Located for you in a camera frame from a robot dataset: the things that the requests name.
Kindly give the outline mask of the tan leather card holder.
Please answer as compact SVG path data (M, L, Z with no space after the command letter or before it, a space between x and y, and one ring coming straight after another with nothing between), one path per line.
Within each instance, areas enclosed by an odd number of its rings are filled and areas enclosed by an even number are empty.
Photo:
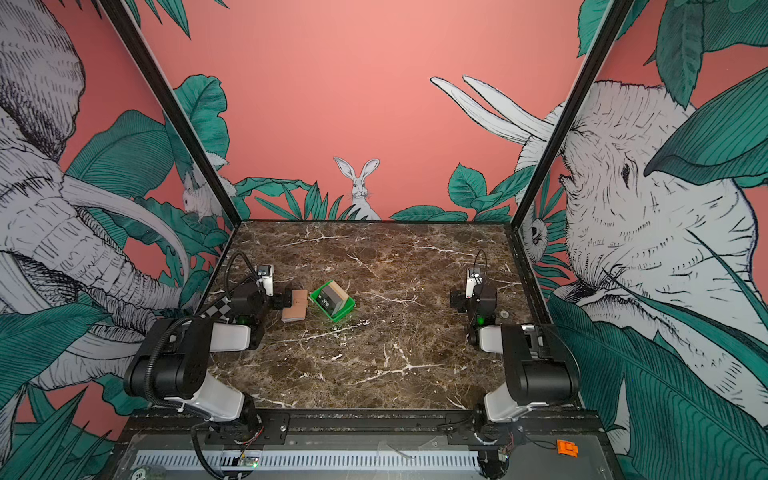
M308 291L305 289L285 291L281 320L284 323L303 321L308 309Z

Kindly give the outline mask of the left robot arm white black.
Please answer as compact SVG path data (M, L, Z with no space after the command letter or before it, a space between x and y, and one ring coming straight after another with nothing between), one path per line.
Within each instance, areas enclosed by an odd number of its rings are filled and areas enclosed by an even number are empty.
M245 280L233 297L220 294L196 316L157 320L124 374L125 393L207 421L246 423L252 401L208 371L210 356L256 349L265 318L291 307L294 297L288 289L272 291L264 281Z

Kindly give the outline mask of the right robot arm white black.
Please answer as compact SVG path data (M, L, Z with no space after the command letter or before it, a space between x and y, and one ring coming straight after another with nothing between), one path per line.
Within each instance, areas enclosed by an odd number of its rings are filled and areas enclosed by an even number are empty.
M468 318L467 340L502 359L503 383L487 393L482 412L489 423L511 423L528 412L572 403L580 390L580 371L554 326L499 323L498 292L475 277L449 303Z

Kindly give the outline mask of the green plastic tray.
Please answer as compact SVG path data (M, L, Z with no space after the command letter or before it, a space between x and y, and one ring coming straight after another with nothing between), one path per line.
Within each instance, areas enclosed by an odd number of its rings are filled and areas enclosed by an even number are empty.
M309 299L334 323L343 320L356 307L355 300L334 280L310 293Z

★ ★ ★ ★ ★

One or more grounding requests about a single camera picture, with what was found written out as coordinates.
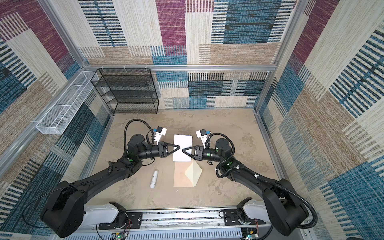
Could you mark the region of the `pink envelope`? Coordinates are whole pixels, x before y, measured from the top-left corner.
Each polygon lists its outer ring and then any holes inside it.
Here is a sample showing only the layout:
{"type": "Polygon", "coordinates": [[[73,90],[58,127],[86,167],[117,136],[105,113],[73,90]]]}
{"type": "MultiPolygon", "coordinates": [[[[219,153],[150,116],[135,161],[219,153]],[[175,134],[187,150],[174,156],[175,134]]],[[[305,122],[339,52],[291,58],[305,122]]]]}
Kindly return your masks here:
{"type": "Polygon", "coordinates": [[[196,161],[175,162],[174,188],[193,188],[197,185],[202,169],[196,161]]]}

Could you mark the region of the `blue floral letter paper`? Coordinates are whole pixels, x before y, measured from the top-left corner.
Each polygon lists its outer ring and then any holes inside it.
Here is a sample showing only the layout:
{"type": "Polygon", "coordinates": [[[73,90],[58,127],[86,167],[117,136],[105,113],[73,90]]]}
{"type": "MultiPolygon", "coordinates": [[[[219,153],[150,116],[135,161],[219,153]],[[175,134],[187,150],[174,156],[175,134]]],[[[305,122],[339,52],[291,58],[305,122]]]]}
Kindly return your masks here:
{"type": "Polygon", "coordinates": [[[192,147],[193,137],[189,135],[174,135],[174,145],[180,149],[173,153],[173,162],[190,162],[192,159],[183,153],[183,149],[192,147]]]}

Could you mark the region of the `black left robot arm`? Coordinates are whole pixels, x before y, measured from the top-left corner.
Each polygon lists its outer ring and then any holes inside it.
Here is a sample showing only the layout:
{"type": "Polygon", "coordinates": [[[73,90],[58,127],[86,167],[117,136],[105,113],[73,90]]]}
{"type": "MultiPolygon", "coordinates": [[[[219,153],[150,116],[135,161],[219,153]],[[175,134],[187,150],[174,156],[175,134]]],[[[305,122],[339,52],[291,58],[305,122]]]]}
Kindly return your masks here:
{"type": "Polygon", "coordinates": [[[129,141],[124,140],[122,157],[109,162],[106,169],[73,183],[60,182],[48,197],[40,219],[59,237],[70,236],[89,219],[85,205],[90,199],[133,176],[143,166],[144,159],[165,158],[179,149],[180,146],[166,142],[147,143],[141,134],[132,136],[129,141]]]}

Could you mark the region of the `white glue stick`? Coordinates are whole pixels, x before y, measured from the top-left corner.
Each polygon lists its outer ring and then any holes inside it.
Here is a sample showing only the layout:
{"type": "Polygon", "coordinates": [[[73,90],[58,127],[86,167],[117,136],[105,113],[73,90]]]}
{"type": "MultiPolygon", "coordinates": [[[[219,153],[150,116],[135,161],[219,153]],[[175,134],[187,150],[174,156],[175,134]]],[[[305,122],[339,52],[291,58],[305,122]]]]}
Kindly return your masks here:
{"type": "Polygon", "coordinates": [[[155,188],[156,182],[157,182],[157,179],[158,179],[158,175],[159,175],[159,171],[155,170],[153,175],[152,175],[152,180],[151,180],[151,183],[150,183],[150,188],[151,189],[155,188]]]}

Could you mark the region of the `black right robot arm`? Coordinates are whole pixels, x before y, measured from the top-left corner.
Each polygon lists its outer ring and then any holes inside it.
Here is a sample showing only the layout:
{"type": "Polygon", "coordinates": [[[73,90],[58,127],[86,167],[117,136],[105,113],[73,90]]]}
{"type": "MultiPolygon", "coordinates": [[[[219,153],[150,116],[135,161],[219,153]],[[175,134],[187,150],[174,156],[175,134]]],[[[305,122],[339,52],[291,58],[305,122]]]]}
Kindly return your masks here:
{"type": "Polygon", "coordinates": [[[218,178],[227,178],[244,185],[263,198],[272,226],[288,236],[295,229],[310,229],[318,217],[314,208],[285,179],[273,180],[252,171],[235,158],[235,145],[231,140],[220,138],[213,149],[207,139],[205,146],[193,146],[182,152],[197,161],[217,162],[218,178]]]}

★ ★ ★ ★ ★

* _The task_:
Each line above that includes "robot" should be shown.

* _Exercise output_:
Located for you in a camera frame from a robot dataset: the things that the requests name.
Kindly give the outline mask of the left robot arm white black.
Kindly give the outline mask of the right robot arm white black.
Could you mark the region of the `black left robot arm`? Coordinates are whole pixels, x before y, measured from the top-left corner.
Could you mark the region of the `black right robot arm`? Coordinates are whole pixels, x before y, measured from the top-left corner.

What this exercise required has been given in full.